Symposium: Silver and Gold – Investigating Metalpoint Drawing
This symposium was organized by the department of Conservation and Scientific Research at the British Museum, with the support from The Andrew W. Mellon Foundation.
The main focus of the symposium was on the metalpoint drawing. But with the various background of the speakers, the technique, material and historical background of metalpoint were investigated from different angles.
The presentation “Early Uses of Metalpoint” by Thea Burns draw the attention back to medieval time. Archaeological, documentary, literary, terminological and visual evidence for the use of metalpoint for drawing in these early periods were reviewed.
Then the next speaker Kimberly Schenck, from National Gallery of Art, USA, was giving an overview of the materials and techniques in metalpoint drawings. This is very useful for me to understand the other lectures following, since I have not knew too much about the technique of metalpoint drawing. The generic term “metalpoint” refers to drawings created by a tool made of a metal or combination of metals of any type whereas “silverpoint” designates that the tool was made primarily of silver. As the speaker pointed out that, not only the material of the metalpoint, but also the support and the ground are also play important roles in the drawing. And the appearance of a metalpoint drawing reflects the artist’s choice of tool, ground and support, and his or her ability to manipulate these materials.
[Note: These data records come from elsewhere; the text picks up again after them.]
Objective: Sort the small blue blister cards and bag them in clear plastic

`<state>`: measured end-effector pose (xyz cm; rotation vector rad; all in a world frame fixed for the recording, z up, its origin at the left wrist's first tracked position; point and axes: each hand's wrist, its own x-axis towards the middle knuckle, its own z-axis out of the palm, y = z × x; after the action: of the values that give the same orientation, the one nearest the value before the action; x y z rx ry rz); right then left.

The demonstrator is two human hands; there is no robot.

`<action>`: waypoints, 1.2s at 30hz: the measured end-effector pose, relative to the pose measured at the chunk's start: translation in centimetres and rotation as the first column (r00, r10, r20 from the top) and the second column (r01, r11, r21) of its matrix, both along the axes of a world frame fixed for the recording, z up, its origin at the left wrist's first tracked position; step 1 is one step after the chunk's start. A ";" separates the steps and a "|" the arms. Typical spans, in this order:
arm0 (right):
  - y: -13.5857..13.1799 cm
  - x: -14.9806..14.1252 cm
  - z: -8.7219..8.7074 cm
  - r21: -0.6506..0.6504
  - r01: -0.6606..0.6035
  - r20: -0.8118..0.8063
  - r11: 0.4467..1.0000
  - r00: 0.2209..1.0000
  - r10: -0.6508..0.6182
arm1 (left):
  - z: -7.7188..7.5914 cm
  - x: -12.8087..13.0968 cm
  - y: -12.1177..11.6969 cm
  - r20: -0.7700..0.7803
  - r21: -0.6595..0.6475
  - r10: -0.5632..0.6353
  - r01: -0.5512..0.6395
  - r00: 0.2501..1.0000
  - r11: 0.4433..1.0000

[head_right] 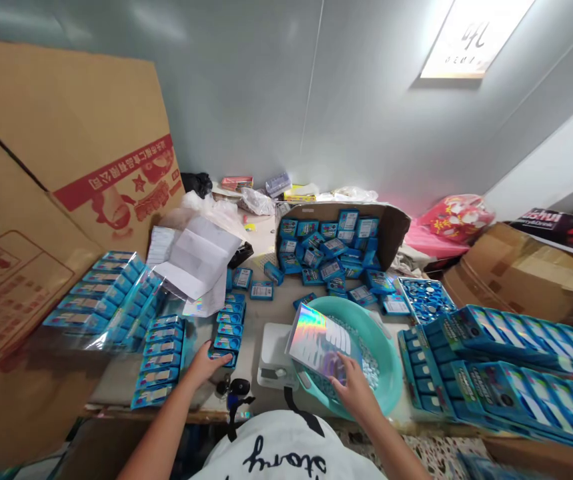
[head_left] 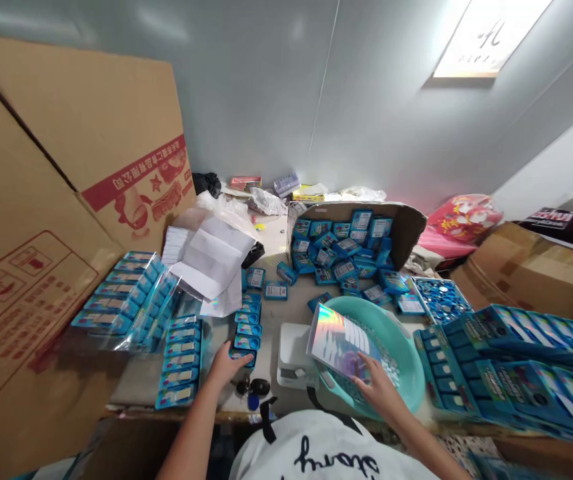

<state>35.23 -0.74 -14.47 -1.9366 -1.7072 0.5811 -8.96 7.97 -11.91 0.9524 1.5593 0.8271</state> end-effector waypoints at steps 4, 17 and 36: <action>-0.5 0.0 0.7 -0.066 -0.045 0.125 0.997 0.991 0.053 | -1.3 3.1 0.6 -0.033 0.010 -0.089 0.090 0.995 0.996; 1.9 -1.6 12.0 0.406 -0.217 0.222 0.888 0.966 0.134 | 4.4 7.4 -2.2 -0.051 0.079 0.117 -0.113 0.992 0.990; 5.3 -11.3 19.7 0.592 -0.788 0.497 0.168 0.521 0.695 | 14.3 8.3 -9.6 0.333 0.140 -0.138 0.096 0.933 0.985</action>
<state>23.91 4.57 5.26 -0.3739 -2.3982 -0.0589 -0.67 -1.64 2.39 0.9227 1.1521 0.9549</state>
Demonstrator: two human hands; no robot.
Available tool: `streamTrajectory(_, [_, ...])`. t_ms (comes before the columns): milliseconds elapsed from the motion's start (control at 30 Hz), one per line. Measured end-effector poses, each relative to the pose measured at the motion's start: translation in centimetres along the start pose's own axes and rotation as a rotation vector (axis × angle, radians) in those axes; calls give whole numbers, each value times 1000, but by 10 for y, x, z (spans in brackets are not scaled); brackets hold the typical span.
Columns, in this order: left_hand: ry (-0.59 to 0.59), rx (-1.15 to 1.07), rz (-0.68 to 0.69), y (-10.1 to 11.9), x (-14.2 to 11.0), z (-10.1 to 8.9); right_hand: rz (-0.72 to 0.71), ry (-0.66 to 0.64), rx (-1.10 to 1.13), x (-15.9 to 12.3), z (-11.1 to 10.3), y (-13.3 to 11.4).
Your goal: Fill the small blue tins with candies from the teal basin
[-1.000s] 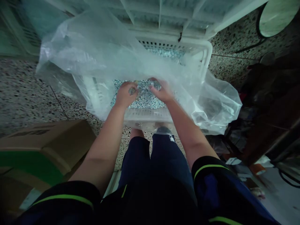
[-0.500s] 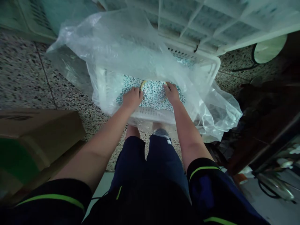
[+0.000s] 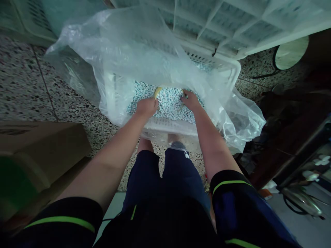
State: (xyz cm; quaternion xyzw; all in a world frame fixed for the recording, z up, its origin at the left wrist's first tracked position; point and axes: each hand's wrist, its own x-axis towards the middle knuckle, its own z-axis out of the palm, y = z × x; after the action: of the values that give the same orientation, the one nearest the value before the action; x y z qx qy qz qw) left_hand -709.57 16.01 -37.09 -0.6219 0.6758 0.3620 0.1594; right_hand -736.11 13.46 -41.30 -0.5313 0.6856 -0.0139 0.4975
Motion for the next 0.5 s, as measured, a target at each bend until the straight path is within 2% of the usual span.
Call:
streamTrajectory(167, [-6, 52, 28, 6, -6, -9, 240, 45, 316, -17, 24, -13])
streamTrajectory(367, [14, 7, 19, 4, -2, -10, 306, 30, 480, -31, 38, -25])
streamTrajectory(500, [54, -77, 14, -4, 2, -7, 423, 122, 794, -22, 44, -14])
The following speakers were talking about the scientific examination method of metalpoint. In the lecture given by researchers from the Department of Conservation and Scientific Research, British Museum, they talked about the different methods which they used for investigating those drawings. I was impressed by how logical their analysis methods are. Their analysis methods are based on three levels. Firstly, they called it “conservation examination”, in which art historical information was gathered for each drawing. Then the second step is taking images using a suite of multispectral imaging techniques. Technical imaging used in this way is not merely a recording tool but can provide evidence to answer questions raised by visual observation and can also select representative area for the elemental and molecular composition analysis. Then the third step is using in situ XRF and RAMAN spectroscopy. By using the combination of these analytical methods, it is able to picture a drawing with great details.
At the rest of the symposium, some example of metalpoint drawings from Low Countries and Germany were also discussed.